## Required work
The response must restate all of the data word for word.

● ● ● ● ●

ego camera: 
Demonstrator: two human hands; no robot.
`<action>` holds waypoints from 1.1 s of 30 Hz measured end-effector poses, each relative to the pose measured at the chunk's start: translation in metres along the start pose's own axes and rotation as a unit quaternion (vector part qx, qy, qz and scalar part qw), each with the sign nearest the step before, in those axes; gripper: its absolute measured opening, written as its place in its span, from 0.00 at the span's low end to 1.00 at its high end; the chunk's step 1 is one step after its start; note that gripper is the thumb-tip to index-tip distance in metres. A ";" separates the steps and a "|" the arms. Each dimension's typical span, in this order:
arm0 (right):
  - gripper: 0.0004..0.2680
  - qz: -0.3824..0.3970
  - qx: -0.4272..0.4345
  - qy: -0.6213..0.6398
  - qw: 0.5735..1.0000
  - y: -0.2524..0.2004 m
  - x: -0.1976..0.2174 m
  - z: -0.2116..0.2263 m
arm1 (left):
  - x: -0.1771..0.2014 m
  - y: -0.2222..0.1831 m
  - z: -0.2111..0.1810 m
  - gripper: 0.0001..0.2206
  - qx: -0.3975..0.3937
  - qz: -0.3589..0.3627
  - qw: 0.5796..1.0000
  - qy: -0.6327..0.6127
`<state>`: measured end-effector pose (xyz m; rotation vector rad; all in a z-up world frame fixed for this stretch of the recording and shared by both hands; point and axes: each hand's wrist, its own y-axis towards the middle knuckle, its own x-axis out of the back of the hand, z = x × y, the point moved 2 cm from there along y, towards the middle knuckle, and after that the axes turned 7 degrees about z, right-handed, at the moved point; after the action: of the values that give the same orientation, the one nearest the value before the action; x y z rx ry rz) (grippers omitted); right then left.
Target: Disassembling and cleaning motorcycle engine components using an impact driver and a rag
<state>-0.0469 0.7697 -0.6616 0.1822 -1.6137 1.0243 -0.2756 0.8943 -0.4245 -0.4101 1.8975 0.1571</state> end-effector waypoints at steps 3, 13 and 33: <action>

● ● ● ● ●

## Answer area
ego camera: 
Demonstrator: two human hands; no robot.
`<action>` holds waypoints from 1.1 s of 30 Hz measured end-effector poses, each relative to the pose measured at the chunk's start: translation in metres along the start pose's own axes and rotation as a unit quaternion (vector part qx, qy, qz and scalar part qw), each with the sign nearest the step before, in those axes; gripper: its absolute measured opening, written as its place in its span, from 0.00 at the span's low end to 1.00 at its high end; the chunk's step 1 is one step after its start; note that gripper is the thumb-tip to index-tip distance in metres. A ";" separates the steps and a "|" the arms. Each dimension's typical span, in this order:
arm0 (right):
  - gripper: 0.0004..0.2680
  - qz: -0.3824..0.3970
  - qx: -0.4272..0.4345
  - qy: -0.6213..0.6398
  - qw: 0.5735..1.0000
  - y: -0.2524..0.2004 m
  - x: -0.1976..0.2174 m
  - z: -0.2116..0.2263 m
arm1 (left):
  - x: -0.1771..0.2014 m
  - y: -0.2222..0.1831 m
  - z: -0.2111..0.1810 m
  - gripper: 0.0001..0.2206
  - qx: -0.3975..0.3937
  - qz: -0.3589..0.3627
  - qw: 0.5796..1.0000
  - qy: -0.6327..0.6127
`<state>`: measured end-effector pose (xyz m; rotation vector rad; all in a z-up world frame fixed for this stretch of the recording and shared by both hands; point and axes: each hand's wrist, its own y-axis towards the middle knuckle, its own x-axis out of the back of the hand, z = x × y, the point moved 2 cm from there along y, towards the middle knuckle, and after that the axes turned 7 degrees about z, right-handed, at the moved point; after the action: of the values that give the same orientation, the one nearest the value before the action; x y z rx ry rz) (grippers omitted); right then left.
Target: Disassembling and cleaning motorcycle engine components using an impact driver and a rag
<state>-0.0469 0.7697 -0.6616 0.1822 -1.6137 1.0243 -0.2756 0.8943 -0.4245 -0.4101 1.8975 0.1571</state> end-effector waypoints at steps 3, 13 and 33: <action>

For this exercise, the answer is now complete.